A ciência que cria, também, destrói. Controverso. Discutível. Questionável. Mas é assim. A ciência vive sobre um intenso dilema ético. E olhando para o imediatismo contemporâneo, com seus numerosos egos narcísicos, hasteando bandeiras de liberdade irrestrita, há de se pensar a respeito. De tecer uma reflexão longa e profunda. Albert Schweitzer dizia que “Ética é, sem ressalvas, responsabilidade por tudo o que tem vida”. Portanto, se a ciência não coloca a vida como elemento central a ser resguardado na sua busca pelo conhecimento, o planeta viverá sempre em constante sobressalto.  

E pensar sobre isso é interessante, porque se considerássemos o arsenal bélico de posse de certos players internacionais, talvez, a Terra já tivesse se desintegrado. Mas, isso só não ocorreu, porque aquele que deflagar a primeira ogiva perderá a razão de continuar tentando impor a sua supremacia, na medida em que não terá mais com quem disputar. Todos os habitantes do planeta terão morrido. Então, com a ajuda da ciência e da tecnologia eles fazem o seu ritual macabro de eliminação civilizatória, de ostentação de poder, a conta-gotas.  Nos matam, lenta e gradualmente, de diferentes formas.  

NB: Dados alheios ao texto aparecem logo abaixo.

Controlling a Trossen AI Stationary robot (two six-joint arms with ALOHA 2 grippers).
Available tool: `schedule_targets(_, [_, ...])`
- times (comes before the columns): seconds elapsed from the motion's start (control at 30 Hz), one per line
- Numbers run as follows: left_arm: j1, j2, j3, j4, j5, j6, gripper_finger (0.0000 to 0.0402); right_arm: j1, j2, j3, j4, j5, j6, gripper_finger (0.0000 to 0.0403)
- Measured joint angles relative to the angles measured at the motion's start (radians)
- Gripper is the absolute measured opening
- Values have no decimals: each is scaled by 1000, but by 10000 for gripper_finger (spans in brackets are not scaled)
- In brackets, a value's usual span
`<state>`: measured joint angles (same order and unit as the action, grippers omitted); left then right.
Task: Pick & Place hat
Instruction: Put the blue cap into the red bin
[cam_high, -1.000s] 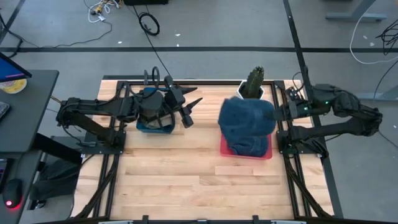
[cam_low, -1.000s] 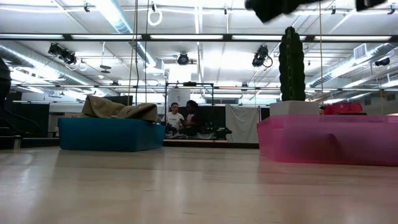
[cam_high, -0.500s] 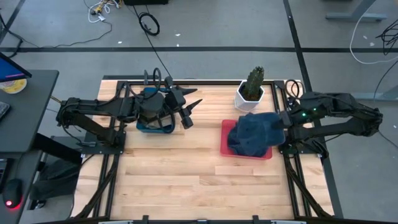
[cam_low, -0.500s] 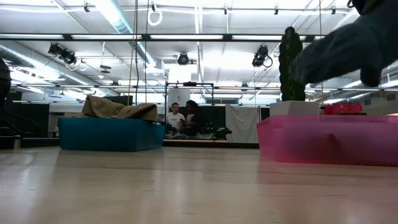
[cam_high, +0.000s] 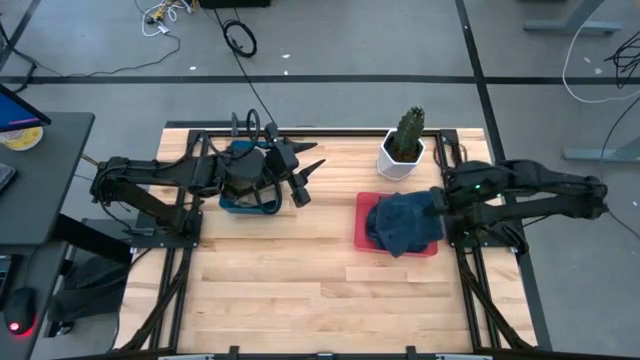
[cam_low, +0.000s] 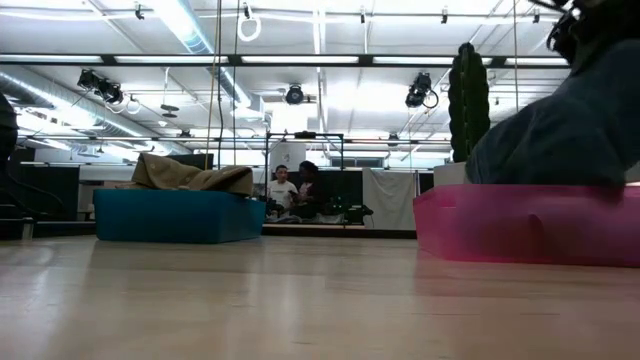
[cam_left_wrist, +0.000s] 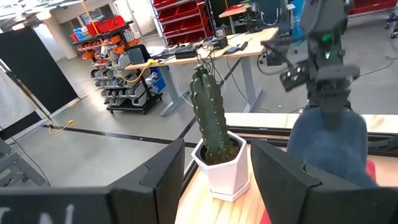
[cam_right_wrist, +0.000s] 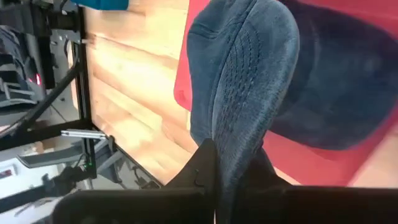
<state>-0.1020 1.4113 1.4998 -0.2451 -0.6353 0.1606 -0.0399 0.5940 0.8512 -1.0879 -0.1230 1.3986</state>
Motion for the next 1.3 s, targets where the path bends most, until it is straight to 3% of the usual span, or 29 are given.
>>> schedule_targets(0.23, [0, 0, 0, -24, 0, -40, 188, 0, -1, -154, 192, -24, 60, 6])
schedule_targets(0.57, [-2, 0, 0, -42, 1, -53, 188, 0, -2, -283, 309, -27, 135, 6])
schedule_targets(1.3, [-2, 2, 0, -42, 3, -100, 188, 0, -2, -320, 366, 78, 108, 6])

Assim, tenhamos cuidado, “Prometeu roubou o fogo dos deuses e o deu ao homem. Por isso ele foi acorrentado a uma rocha e torturado por toda a eternidade”, o que trazendo para o contexto contemporâneo significa que “Você não pode cometer um pecado e depois pedir a todos nós que sintamos pena de você quando houver consequências” (citações do filme Oppenheimer, 2023). A fogueira das vaidades é implacável e certos erros não têm como corrigir, nem voltar atrás.



1 SHELLEY, M. [1817]. Frankenstein: or The Modern Prometheus. Tradução de Pietro Nassetti. Disponível em: http://lelivros.love/book/frankestein-mary-shelley/. Acesso em 1º jul. 2019.

2 Oscar 2024 – ATOR, DIRETOR, FILME, ATOR COADJUVANTE, FOTOGRAFIA, TRILHA SONORA ORIGINAL, MONTAGEM.